If the United States disbanded its armed forces today in the interests of libertarian theory, it would surely be ripe for the plucking by any aggressive nation that saw its chance to defeat us before any voluntary system of national defense could be established (if it ever could). If de nationalization is to work, every nation would have to do it simultaneously. The chances of this happening are so infinitesimal as hardly to be worth discussing. (Besides, there is a whole array of problems concerning voluntary defense systems, such as the problem of freeloaders: enemy missiles will destroy the person and property of payers and non-payers alike, so there is no obvious advantage, as there is in fire insurance on one’s house, in paying one’s dues to the “national defense” agency.)

The fact seems to me quite clear: survival is not merely optional. In the 1930s most Western nations apparently believed that if they reduced their defense forces, Hitler would do the same. More than 50 million deaths in World War II resulted from this mistake. The same mistake was made in the 1970s, of which we may yet reap similar consequences. Only a strong deterrence stands between us and destruction. To say that there should be no deterrence because it is after all undertaken by that greatest of evils, namely nations, is to blind oneself to an even greater evil, namely annihilation.

Multiple National Defenders

2. If, for a single national defense, one substitutes a series of competing agencies to which people pay dues to defend themselves against external attack, other problems arise. Defense agency A may decide that nation X is the greatest potential threat, and agency B that nation Y is the principal threat—and their strategies will differ accordingly. Even if both agree that nation X is the enemy, the means of defending ourselves against X may well be a matter for disagreement: the strategies of various agencies might even get in each other’s way, and the entire attempt at defense might prove ineffectual as a result.

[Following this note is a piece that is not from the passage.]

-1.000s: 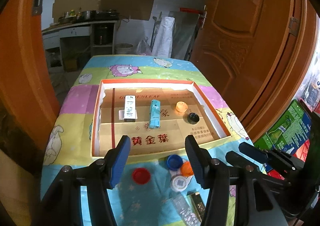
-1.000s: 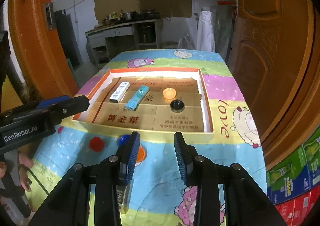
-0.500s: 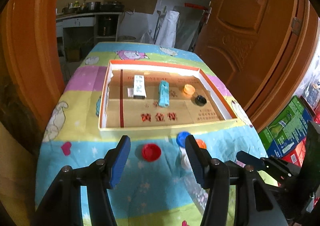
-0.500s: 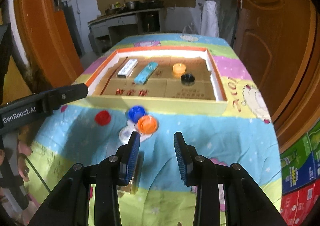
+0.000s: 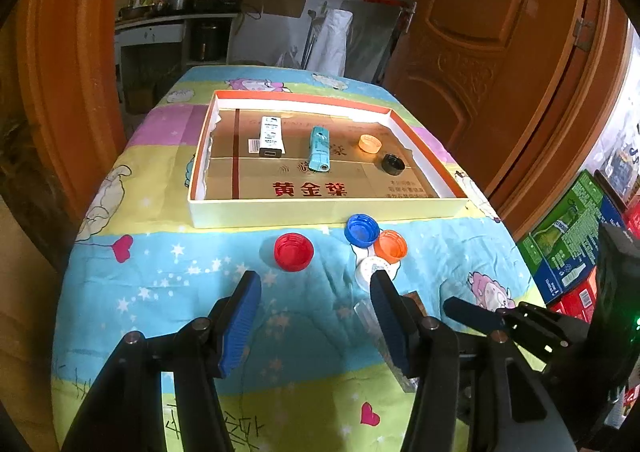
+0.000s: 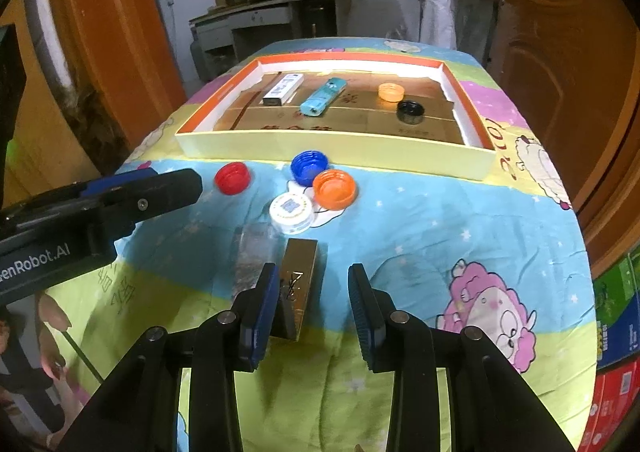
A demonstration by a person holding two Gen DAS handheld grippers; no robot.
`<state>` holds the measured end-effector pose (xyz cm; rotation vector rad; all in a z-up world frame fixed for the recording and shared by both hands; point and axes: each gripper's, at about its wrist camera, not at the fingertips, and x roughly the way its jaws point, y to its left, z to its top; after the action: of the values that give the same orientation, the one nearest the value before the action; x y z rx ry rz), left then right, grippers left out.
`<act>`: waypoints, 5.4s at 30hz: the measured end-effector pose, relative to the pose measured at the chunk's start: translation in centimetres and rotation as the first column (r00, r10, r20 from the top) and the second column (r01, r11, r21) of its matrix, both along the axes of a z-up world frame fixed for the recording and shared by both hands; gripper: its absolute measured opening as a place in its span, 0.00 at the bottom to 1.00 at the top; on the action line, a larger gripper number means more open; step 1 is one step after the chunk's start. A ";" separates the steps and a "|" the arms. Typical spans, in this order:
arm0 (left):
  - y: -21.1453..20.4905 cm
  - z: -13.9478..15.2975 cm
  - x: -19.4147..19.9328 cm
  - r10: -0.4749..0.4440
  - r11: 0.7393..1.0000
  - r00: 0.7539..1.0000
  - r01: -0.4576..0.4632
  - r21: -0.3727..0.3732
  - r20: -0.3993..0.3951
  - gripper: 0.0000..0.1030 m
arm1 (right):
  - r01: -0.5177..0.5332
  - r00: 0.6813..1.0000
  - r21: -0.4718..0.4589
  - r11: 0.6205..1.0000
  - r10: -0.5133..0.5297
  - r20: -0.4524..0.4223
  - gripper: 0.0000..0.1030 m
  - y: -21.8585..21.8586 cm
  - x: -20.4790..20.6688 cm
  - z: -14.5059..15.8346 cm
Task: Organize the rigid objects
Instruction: 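Move both tools back toward the loose items beside the tray, then grasp the clear glittery case with the left tool while the right tool grasps the gold lipstick, then carry the glittery case with the left tool while the right tool carries the gold lipstick into the tray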
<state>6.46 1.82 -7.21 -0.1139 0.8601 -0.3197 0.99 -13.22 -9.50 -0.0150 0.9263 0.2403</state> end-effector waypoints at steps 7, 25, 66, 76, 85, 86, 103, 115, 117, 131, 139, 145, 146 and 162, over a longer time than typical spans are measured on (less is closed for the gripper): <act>-0.1 -0.1 -0.4 -0.010 1.000 1.000 0.010 -0.004 -0.007 0.55 | 0.005 0.999 -0.037 0.999 -0.007 -0.034 0.35 0.7 0.1 -1.0; -6.1 -3.6 -1.3 -0.055 0.995 0.996 0.061 0.078 -0.071 0.55 | 0.130 0.991 -0.019 0.991 -0.129 0.045 0.18 -4.1 -3.1 0.7; -3.6 2.1 -0.5 -0.042 0.998 0.997 0.039 0.043 0.069 0.20 | 0.099 0.989 0.030 0.995 -0.102 0.110 0.18 -3.8 0.0 3.3; -3.0 2.7 1.5 -0.012 0.998 0.996 0.007 0.065 0.083 0.20 | 0.083 0.986 0.040 0.996 -0.087 0.141 0.18 -3.3 2.0 4.6; -2.3 3.1 4.0 0.016 0.997 0.996 -0.022 0.071 0.089 0.20 | 0.065 0.984 0.043 0.997 -0.072 0.160 0.18 -3.0 4.5 5.5; -2.3 3.1 4.2 0.018 0.997 0.996 -0.024 0.071 0.089 0.20 | 0.064 0.984 0.043 0.997 -0.070 0.161 0.18 -3.1 4.7 5.5; -0.9 2.8 9.2 0.068 0.995 0.993 -0.075 0.072 0.093 0.20 | 0.043 0.986 0.040 0.998 -0.048 0.157 0.18 -2.7 9.9 5.2; 1.3 2.0 12.9 0.146 0.987 0.986 -0.150 0.057 0.076 0.20 | 0.038 0.988 0.052 0.998 -0.045 0.150 0.18 -2.7 13.5 4.5; 1.4 1.7 13.5 0.155 0.986 0.986 -0.159 0.057 0.068 0.20 | 0.036 0.988 0.055 0.998 -0.044 0.149 0.18 -2.6 14.1 4.4; 1.6 0.4 16.9 0.169 0.983 0.984 -0.172 0.065 0.047 0.20 | 0.019 0.993 0.069 0.997 -0.027 0.119 0.18 -1.6 18.1 2.3; 2.2 -0.5 18.2 0.181 0.981 0.983 -0.182 0.067 0.025 0.20 | 0.022 0.994 0.070 0.997 -0.029 0.109 0.18 -1.5 18.8 1.6; 2.1 -0.8 18.7 0.172 0.982 0.985 -0.173 0.079 0.017 0.20 | 0.025 0.994 0.071 0.997 -0.033 0.107 0.18 -1.4 19.6 1.1; 2.1 -0.9 18.8 0.170 0.982 0.985 -0.171 0.081 0.015 0.20 | 0.025 0.994 0.071 0.997 -0.032 0.106 0.18 -1.4 19.7 1.0; 2.1 -2.2 19.8 0.164 0.983 0.986 -0.161 0.091 -0.028 0.20 | 0.022 0.996 0.067 0.998 -0.027 0.080 0.18 -1.2 20.5 0.0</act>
<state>26.29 3.94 -9.37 -0.1068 0.8929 -0.1264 21.47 -14.47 -9.49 0.0468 0.8370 0.2458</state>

There is surely an advantage in having one defense policy rather than a multiplicity of them whose total effect might be chaos. Competition in laundry soaps is healthy and productive; competition in defense strategies, with each one being implemented by a percentage of the population, could well prove disastrous. There are some things that it’s better to have just one of, and it may be that official records of property ownership and unified defense strategies are among them.

An Indefensible Position

3. There is an additional problem as well. Rothbard claims that the only justified war is one that does not involve even one person who wants no part of it. These are indeed heroic words, and a consistent application of his own principles. But suppose now that a totalitarian nation attacks us, and that the only way to protect ourselves is through a massive defense system (not retaliating by aiming our missiles at the aggressor, but simply neutralizing the aggressor’s missiles against us). Suppose, however, that as a result of undertaking this defense, just one person who wanted no part of it was inadvertently killed. Would Rothbard hold that therefore no such defense should be undertaken? Apparently he would. But what if the alternative to undertaking such defense is that many people would be killed in the enemy attack?

Would Rothbard say that the American Revolution should not have been undertaken, even though it was to a large extent a libertarian revolution, if in the course of its occurrence just one person who didn’t want to take sides in the struggle was killed or maimed? No one, of course, wants to sanction the death of even one innocent person; but what if the only alternative, in the real world rather than that of libertarian theory, is the death of many more?

Like Tolstoy in What Is Art?, Rothbard does not shrink from the consequences of his own principles; indeed, he traces them confidently and proudly. But some of these consequences are so controversial, and some others so downright alarming, that, while accepting that they are consequences of the principles initially laid down, many readers will prefer to re-examine the principles themselves, and attempt to qualify them in such a way as not to yield the “wildest” and most “far-out” of the consequences.